━━━ PROVIDED DATA ━━━

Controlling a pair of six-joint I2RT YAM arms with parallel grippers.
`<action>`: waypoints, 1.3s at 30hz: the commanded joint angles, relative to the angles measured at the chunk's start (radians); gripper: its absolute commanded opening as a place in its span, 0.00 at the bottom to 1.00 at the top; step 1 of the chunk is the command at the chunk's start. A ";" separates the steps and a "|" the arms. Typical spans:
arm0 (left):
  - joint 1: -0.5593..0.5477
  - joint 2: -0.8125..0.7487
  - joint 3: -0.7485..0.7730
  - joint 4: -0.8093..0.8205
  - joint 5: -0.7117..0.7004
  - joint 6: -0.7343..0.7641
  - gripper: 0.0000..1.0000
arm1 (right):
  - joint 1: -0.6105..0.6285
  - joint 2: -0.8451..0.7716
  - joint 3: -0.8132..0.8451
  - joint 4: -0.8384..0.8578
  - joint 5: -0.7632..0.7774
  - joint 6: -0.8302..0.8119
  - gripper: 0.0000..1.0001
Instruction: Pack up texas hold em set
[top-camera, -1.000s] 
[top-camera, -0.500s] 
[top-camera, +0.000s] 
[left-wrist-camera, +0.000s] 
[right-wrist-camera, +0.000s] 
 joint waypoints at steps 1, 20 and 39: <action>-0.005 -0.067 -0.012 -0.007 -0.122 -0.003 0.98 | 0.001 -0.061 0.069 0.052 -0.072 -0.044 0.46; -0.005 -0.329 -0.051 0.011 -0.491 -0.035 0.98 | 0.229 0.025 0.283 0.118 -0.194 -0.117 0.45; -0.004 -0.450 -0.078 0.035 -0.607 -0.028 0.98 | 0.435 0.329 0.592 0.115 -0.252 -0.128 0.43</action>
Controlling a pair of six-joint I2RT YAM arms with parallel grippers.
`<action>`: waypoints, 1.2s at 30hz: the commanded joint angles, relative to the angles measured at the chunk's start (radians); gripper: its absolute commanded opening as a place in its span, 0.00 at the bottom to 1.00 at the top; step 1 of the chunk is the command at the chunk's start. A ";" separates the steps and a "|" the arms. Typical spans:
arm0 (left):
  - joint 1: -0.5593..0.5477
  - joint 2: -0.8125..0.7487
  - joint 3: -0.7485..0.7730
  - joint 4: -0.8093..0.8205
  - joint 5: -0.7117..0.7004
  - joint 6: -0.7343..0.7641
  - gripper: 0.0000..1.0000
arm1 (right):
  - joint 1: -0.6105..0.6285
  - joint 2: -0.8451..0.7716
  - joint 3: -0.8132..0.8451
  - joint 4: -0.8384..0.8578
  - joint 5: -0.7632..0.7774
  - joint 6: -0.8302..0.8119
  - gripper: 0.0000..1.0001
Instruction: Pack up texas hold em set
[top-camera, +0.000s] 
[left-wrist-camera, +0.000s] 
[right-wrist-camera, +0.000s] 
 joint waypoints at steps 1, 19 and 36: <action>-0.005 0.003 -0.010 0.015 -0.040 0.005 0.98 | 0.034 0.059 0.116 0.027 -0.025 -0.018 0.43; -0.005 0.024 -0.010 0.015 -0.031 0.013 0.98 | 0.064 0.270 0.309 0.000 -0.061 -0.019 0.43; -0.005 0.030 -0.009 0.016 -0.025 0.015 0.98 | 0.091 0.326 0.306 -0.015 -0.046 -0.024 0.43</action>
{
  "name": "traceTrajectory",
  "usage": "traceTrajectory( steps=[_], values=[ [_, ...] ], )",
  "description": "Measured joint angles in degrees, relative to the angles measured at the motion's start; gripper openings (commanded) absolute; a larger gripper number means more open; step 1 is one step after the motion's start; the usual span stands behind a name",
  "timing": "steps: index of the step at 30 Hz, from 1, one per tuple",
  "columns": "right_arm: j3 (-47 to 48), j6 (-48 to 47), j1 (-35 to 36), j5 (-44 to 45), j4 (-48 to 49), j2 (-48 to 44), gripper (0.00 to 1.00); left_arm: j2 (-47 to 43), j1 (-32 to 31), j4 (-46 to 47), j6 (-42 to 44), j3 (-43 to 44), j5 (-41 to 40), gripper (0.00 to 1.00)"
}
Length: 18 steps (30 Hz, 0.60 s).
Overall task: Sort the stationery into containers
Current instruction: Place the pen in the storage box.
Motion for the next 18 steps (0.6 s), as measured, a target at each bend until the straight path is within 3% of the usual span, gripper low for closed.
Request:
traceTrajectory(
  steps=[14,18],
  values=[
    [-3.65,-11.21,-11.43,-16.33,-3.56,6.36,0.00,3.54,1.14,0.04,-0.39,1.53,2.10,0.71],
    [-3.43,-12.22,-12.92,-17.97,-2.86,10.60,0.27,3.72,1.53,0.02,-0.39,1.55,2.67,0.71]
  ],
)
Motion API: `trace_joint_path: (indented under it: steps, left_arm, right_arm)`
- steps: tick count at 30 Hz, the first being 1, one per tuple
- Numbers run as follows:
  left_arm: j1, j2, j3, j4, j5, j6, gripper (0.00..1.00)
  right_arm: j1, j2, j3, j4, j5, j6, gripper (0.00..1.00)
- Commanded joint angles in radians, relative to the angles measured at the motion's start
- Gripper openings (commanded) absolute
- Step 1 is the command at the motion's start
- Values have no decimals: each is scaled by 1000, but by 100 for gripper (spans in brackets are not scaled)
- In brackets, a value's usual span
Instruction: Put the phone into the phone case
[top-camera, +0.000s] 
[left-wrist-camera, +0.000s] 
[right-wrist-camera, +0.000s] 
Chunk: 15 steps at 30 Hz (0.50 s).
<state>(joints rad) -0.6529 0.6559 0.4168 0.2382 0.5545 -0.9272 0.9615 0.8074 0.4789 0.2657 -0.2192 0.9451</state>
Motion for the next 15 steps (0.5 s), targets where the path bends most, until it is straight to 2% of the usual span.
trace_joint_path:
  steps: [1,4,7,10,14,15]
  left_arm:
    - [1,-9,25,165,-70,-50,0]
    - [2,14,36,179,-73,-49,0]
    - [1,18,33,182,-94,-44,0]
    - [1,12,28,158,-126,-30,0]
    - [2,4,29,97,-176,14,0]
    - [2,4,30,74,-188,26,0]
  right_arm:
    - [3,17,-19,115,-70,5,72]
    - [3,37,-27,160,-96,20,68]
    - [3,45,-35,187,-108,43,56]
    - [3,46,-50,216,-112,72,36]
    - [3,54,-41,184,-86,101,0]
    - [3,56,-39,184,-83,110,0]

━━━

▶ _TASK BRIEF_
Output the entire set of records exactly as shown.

▶ _SOLUTION FOR THIS PROBLEM_
Controlling a pair of six-joint I2RT YAM arms with parallel grippers.
`<action>`: waypoints, 1.3s at 30hz: the commanded joint angles, relative to the angles measured at the chunk's start (radians); gripper: its absolute commanded opening as a place in its span, 0.00 at the bottom to 1.00 at the top; step 1 of the chunk is the command at the chunk's start. A ";" separates the steps and a "|" the arms. Typical spans:
arm0 (left):
  - joint 1: -0.5593..0.5477
  - joint 2: -0.8125..0.7487
  - joint 3: -0.7485..0.7730
  - joint 4: -0.8093..0.8205
  - joint 5: -0.7117..0.7004
  - joint 6: -0.7343..0.7641
  - gripper: 0.0000..1.0000
arm1 (right):
  - joint 1: -0.6105..0.6285
  - joint 2: -0.8451..0.7716
  - joint 3: -0.8132..0.8451
  - joint 4: -0.8384..0.8578
  - joint 5: -0.7632..0.7774
  - joint 6: -0.8302..0.8119
  - gripper: 0.0000..1.0001
Instruction: Pack up texas hold em set
[top-camera, -1.000s] 
[top-camera, -0.500s] 
[top-camera, +0.000s] 
[left-wrist-camera, +0.000s] 
[right-wrist-camera, +0.000s] 
 joint waypoints at steps 1, 20 and 39: <action>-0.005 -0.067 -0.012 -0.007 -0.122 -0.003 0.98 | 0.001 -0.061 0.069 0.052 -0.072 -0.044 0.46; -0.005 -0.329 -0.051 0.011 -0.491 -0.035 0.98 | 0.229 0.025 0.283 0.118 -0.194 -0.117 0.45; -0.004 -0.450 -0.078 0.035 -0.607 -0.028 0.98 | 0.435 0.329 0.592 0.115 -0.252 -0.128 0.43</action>
Controlling a pair of six-joint I2RT YAM arms with parallel grippers.
`<action>`: waypoints, 1.2s at 30hz: the commanded joint angles, relative to the angles measured at the chunk's start (radians); gripper: its absolute commanded opening as a place in its span, 0.00 at the bottom to 1.00 at the top; step 1 of the chunk is the command at the chunk's start. A ";" separates the steps and a "|" the arms. Typical spans:
arm0 (left):
  - joint 1: -0.5593..0.5477
  - joint 2: -0.8125..0.7487
  - joint 3: -0.7485..0.7730
  - joint 4: -0.8093..0.8205
  - joint 5: -0.7117..0.7004
  - joint 6: -0.7343..0.7641
  - gripper: 0.0000..1.0000
arm1 (right):
  - joint 1: -0.6105..0.6285
  - joint 2: -0.8451..0.7716
  - joint 3: -0.8132..0.8451
  - joint 4: -0.8384..0.8578
  - joint 5: -0.7632..0.7774
  - joint 6: -0.8302..0.8119
  - gripper: 0.0000..1.0001
Instruction: Pack up texas hold em set
[top-camera, +0.000s] 
[left-wrist-camera, +0.000s] 
[right-wrist-camera, +0.000s] 
 joint waypoints at steps 1, 19 and 36: <action>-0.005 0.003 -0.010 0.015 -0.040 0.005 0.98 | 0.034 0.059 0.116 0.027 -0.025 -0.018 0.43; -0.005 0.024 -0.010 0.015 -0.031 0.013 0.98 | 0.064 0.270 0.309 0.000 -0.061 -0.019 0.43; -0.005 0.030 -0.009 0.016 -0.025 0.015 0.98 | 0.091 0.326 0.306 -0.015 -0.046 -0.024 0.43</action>
{
  "name": "traceTrajectory",
  "usage": "traceTrajectory( steps=[_], values=[ [_, ...] ], )",
  "description": "Measured joint angles in degrees, relative to the angles measured at the motion's start; gripper openings (commanded) absolute; a larger gripper number means more open; step 1 is one step after the motion's start; the usual span stands behind a name",
  "timing": "steps: index of the step at 30 Hz, from 1, one per tuple",
  "columns": "right_arm: j3 (-47 to 48), j6 (-48 to 47), j1 (-35 to 36), j5 (-44 to 45), j4 (-48 to 49), j2 (-48 to 44), gripper (0.00 to 1.00); left_arm: j2 (-47 to 43), j1 (-32 to 31), j4 (-46 to 47), j6 (-42 to 44), j3 (-43 to 44), j5 (-41 to 40), gripper (0.00 to 1.00)"
}
Length: 18 steps (30 Hz, 0.60 s).
Overall task: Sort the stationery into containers
Current instruction: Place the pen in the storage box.
Motion for the next 18 steps (0.6 s), as measured, a target at each bend until the straight path is within 3% of the usual span, gripper low for closed.
Request:
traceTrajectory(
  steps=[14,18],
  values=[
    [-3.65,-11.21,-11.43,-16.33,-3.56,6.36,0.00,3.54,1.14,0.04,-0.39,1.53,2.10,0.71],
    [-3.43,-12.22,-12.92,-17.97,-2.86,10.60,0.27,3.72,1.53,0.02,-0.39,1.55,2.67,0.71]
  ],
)
Motion API: `trace_joint_path: (indented under it: steps, left_arm, right_arm)`
- steps: tick count at 30 Hz, the first being 1, one per tuple
- Numbers run as follows:
  left_arm: j1, j2, j3, j4, j5, j6, gripper (0.00..1.00)
  right_arm: j1, j2, j3, j4, j5, j6, gripper (0.00..1.00)
- Commanded joint angles in radians, relative to the angles measured at the motion's start
- Gripper openings (commanded) absolute
- Step 1 is the command at the motion's start
- Values have no decimals: each is scaled by 1000, but by 100 for gripper (spans in brackets are not scaled)
- In brackets, a value's usual span
Instruction: Put the phone into the phone case
[top-camera, +0.000s] 
[left-wrist-camera, +0.000s] 
[right-wrist-camera, +0.000s] 
Chunk: 15 steps at 30 Hz (0.50 s).
<state>(joints rad) -0.6529 0.6559 0.4168 0.2382 0.5545 -0.9272 0.9615 0.8074 0.4789 0.2657 -0.2192 0.9451</state>
Motion for the next 15 steps (0.5 s), targets where the path bends most, until it is straight to 2% of the usual span.
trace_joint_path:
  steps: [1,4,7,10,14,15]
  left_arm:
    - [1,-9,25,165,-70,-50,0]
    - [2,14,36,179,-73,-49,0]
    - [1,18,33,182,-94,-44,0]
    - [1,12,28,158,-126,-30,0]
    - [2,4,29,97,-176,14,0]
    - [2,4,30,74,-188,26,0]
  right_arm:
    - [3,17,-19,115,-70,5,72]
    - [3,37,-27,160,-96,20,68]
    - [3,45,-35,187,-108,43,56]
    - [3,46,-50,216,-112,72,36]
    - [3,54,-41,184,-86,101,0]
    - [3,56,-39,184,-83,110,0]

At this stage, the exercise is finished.